* _WHAT IS NEEDED_: A complete and exact copy of the data below is required.

Data excerpts
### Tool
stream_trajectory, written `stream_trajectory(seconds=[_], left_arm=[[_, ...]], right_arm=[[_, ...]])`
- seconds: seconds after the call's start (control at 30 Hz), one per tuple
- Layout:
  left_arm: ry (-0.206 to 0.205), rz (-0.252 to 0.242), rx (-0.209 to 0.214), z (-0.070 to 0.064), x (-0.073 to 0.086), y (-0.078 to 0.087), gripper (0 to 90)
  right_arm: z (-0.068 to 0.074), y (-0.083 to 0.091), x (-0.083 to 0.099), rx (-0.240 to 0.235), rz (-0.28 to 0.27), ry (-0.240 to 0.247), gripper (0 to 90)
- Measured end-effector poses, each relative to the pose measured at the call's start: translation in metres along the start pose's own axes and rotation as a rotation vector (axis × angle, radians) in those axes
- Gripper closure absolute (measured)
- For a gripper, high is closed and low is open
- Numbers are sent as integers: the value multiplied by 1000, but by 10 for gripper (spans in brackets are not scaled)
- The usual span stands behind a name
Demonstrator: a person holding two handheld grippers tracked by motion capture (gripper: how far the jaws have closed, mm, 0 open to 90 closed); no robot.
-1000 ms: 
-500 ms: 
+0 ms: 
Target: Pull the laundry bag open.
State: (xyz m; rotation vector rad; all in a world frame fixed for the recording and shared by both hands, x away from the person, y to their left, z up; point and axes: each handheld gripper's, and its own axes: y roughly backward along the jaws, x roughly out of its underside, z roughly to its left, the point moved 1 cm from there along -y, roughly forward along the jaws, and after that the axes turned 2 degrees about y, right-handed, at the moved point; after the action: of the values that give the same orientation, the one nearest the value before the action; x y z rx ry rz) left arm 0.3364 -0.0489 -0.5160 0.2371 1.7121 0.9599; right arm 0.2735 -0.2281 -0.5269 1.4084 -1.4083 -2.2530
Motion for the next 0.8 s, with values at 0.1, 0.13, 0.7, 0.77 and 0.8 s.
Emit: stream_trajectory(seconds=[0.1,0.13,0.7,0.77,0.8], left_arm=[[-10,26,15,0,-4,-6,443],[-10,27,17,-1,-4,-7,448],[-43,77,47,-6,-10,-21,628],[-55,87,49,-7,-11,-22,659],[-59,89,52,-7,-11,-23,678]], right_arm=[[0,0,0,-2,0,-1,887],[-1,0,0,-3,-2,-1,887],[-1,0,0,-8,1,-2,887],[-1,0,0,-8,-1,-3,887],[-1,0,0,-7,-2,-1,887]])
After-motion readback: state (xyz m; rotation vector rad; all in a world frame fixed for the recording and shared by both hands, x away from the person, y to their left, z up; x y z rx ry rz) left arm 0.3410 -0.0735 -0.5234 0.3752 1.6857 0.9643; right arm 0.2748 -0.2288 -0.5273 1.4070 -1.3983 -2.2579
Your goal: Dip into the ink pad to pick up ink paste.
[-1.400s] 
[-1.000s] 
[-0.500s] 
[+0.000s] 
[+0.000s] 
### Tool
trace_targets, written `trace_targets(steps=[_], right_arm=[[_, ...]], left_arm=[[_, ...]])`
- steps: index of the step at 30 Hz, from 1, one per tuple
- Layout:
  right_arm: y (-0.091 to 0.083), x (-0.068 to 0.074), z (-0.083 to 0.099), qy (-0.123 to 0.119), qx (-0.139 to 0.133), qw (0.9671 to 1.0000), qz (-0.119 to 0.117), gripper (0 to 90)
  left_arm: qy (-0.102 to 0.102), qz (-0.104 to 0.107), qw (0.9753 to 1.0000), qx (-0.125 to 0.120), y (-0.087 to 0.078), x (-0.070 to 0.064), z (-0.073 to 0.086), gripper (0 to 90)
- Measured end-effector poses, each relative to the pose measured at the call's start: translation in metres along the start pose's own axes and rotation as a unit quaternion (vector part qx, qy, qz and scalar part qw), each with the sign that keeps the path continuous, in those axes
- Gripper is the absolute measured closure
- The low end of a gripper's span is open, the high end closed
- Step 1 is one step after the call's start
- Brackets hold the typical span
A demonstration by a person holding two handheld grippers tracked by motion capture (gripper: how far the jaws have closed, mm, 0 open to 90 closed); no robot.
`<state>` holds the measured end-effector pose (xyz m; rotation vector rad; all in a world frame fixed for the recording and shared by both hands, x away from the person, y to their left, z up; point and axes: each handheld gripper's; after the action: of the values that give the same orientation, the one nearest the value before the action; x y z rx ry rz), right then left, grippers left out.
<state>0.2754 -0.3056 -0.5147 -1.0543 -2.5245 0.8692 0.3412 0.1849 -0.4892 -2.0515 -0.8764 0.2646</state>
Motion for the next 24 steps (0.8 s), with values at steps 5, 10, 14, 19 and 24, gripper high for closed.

* _THE ANSWER_:
### Tool
stream_trajectory, written `stream_trajectory(seconds=[_], left_arm=[[_, ...]], right_arm=[[_, ...]])`
- seconds: seconds after the call's start (control at 30 Hz), one per tuple
- Layout:
  left_arm: ry (-0.206 to 0.205), rz (-0.252 to 0.242), rx (-0.209 to 0.214), z (-0.070 to 0.064), x (-0.073 to 0.086), y (-0.078 to 0.087), gripper (0 to 90)
  right_arm: z (-0.068 to 0.074), y (-0.083 to 0.091), x (-0.083 to 0.099), rx (-0.240 to 0.235), rz (-0.28 to 0.27), ry (-0.240 to 0.247), gripper (0 to 90)
- Measured end-effector poses, each relative to the pose measured at the call's start: translation in metres along the start pose's own axes and rotation as a rotation vector (axis × angle, radians) in those axes
- Gripper closure absolute (measured)
- For a gripper, high is closed and low is open
- Numbers are sent as integers: the value multiplied by 1000, but by 10 for gripper (spans in brackets are not scaled)
- The usual span stands behind a name
Demonstrator: a person holding two handheld grippers tracked by motion capture (gripper: how far the jaws have closed, mm, 0 open to 90 closed); no robot.
-1000 ms: 
-500 ms: 
+0 ms: 
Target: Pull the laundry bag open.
State: (xyz m; rotation vector rad; all in a world frame fixed for the recording and shared by both hands, x away from the person, y to their left, z up; point and axes: each handheld gripper's, and its own axes: y roughly backward along the jaws, x roughly out of its underside, z roughly to its left, the point moved 1 cm from there along -y, roughly forward along the jaws, and after that the axes turned 2 degrees about y, right-handed, at the moved point; after the action: of the values that give the same orientation, the one nearest the value before the action; x y z rx ry rz) left arm 0.3364 -0.0489 -0.5160 0.2371 1.7121 0.9599; right arm 0.2735 -0.2281 -0.5269 1.4084 -1.4083 -2.2530
Motion for the next 0.8 s, with values at 0.1, 0.13, 0.7, 0.77 and 0.8 s.
Emit: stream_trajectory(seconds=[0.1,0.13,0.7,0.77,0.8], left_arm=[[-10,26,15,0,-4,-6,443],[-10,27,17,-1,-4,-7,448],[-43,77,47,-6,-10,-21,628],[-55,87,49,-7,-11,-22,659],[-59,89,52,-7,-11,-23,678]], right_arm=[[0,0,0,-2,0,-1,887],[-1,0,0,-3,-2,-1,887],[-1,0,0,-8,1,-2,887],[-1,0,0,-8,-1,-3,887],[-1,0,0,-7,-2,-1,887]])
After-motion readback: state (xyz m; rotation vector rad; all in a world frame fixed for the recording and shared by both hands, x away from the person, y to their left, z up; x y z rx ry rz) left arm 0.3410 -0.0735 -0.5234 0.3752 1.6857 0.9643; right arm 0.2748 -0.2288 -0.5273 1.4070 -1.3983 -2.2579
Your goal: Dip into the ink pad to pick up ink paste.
[-1.400s] 
[-1.000s] 
[-0.500s] 
[+0.000s] 
[+0.000s] 
### Tool
trace_targets, written `trace_targets(steps=[_], right_arm=[[_, ...]], left_arm=[[_, ...]])`
- steps: index of the step at 30 Hz, from 1, one per tuple
- Layout:
  right_arm: y (-0.091 to 0.083), x (-0.068 to 0.074), z (-0.083 to 0.099), qy (-0.123 to 0.119), qx (-0.139 to 0.133), qw (0.9671 to 1.0000), qz (-0.119 to 0.117), gripper (0 to 90)
  left_arm: qy (-0.102 to 0.102), qz (-0.104 to 0.107), qw (0.9753 to 1.0000), qx (-0.125 to 0.120), y (-0.087 to 0.078), x (-0.070 to 0.064), z (-0.073 to 0.086), gripper (0 to 90)
- Measured end-effector poses, each relative to the pose measured at the call's start: translation in metres along the start pose's own axes and rotation as a unit quaternion (vector part qx, qy, qz and scalar part qw), each with the sign that keeps the path continuous, in those axes
- Gripper is the absolute measured closure
- The low end of a gripper's span is open, the high end closed
- Step 1 is one step after the call's start
- Brackets hold the typical span
A demonstration by a person holding two handheld grippers tracked by motion capture (gripper: how far the jaws have closed, mm, 0 open to 90 closed); no robot.
`<state>` holds the measured end-effector pose (xyz m; rotation vector rad; all in a world frame fixed for the recording and shared by both hands, x away from the person, y to their left, z up; point and axes: each handheld gripper's; after the action: of the values that give the same orientation, the one nearest the value before the action; x y z rx ry rz), right then left, grippers left out.
<state>0.2754 -0.3056 -0.5147 -1.0543 -2.5245 0.8692 0.3412 0.1849 -0.4892 -2.0515 -0.8764 0.2646</state>
Motion for the next 24 steps (0.8 s), with values at steps 5, 10, 14, 19 and 24, gripper high for closed.

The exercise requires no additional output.